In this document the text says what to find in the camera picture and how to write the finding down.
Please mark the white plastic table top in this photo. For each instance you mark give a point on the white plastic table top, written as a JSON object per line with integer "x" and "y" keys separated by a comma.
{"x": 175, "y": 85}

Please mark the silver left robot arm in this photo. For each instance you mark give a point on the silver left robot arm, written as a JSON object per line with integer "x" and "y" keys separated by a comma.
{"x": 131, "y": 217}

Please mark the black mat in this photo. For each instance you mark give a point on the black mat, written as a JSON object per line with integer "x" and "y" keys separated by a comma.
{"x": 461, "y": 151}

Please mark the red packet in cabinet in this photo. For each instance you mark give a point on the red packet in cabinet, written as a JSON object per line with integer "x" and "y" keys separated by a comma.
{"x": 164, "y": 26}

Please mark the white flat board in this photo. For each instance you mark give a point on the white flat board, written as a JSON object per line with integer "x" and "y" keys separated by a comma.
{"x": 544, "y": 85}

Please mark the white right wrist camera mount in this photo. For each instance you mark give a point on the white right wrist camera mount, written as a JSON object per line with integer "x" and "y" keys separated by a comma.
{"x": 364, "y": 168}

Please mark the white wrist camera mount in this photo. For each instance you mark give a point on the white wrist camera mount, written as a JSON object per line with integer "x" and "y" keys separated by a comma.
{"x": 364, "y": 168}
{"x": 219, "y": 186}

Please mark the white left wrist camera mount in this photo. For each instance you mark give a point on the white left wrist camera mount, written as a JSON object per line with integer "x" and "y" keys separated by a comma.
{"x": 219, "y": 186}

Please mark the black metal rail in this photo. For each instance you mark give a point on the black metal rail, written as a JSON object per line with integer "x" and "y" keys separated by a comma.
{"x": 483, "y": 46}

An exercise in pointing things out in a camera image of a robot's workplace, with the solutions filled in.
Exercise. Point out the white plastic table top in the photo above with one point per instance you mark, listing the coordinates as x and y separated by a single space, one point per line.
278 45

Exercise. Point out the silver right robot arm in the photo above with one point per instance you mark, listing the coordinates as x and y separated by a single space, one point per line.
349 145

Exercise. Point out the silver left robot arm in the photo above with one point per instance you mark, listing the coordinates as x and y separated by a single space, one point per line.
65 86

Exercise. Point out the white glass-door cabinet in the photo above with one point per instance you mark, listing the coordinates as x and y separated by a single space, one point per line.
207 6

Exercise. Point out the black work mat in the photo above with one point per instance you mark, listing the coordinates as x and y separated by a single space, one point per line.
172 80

******

= Exercise requirements =
Transcribe every record. Match each line exactly.

= Expected answer =
In this document the text says what to find in the camera picture and how to write the finding down.
Please mark the white plastic table top in this photo. For each instance you mark give a point on the white plastic table top, written as a JSON object per line with integer "x" and "y" keys separated by a comma.
{"x": 175, "y": 85}

Please mark the silver left robot arm in this photo. For each instance you mark give a point on the silver left robot arm, written as a JSON object per line with integer "x" and "y" keys separated by a comma.
{"x": 131, "y": 217}

Please mark the black mat in this photo. For each instance you mark give a point on the black mat, written as a JSON object per line with integer "x" and "y" keys separated by a comma.
{"x": 461, "y": 151}

Please mark the red packet in cabinet in this photo. For each instance you mark give a point on the red packet in cabinet, written as a JSON object per line with integer "x" and "y" keys separated by a comma.
{"x": 164, "y": 26}

Please mark the white flat board in this photo. For each instance you mark give a point on the white flat board, written as a JSON object per line with integer "x" and "y" keys separated by a comma.
{"x": 544, "y": 85}

Please mark the white right wrist camera mount in this photo. For each instance you mark give a point on the white right wrist camera mount, written as a JSON object per line with integer "x" and "y" keys separated by a comma.
{"x": 364, "y": 168}

Please mark the white wrist camera mount in this photo. For each instance you mark give a point on the white wrist camera mount, written as a JSON object per line with integer "x" and "y" keys separated by a comma.
{"x": 364, "y": 168}
{"x": 219, "y": 186}

Please mark the white left wrist camera mount in this photo. For each instance you mark give a point on the white left wrist camera mount, written as a JSON object per line with integer "x" and "y" keys separated by a comma.
{"x": 219, "y": 186}

Please mark the black metal rail in this photo. For each instance you mark give a point on the black metal rail, written as a JSON object per line with integer "x" and "y" keys separated by a comma.
{"x": 483, "y": 46}

An exercise in pointing things out in a camera image of a robot's workplace, with the solutions filled in.
Exercise. Point out the white plastic table top in the photo above with one point per instance you mark, listing the coordinates as x and y separated by a single space, one point per line.
278 45

Exercise. Point out the silver right robot arm in the photo above with one point per instance you mark, listing the coordinates as x and y separated by a single space, one point per line.
349 145

Exercise. Point out the silver left robot arm in the photo above with one point per instance you mark, listing the coordinates as x and y separated by a single space, one point per line.
65 86

Exercise. Point out the white glass-door cabinet in the photo above with one point per instance you mark, listing the coordinates as x and y separated by a single space, one point per line.
207 6

Exercise. Point out the black work mat in the photo above with one point per instance you mark, listing the coordinates as x and y separated by a single space, one point per line.
172 80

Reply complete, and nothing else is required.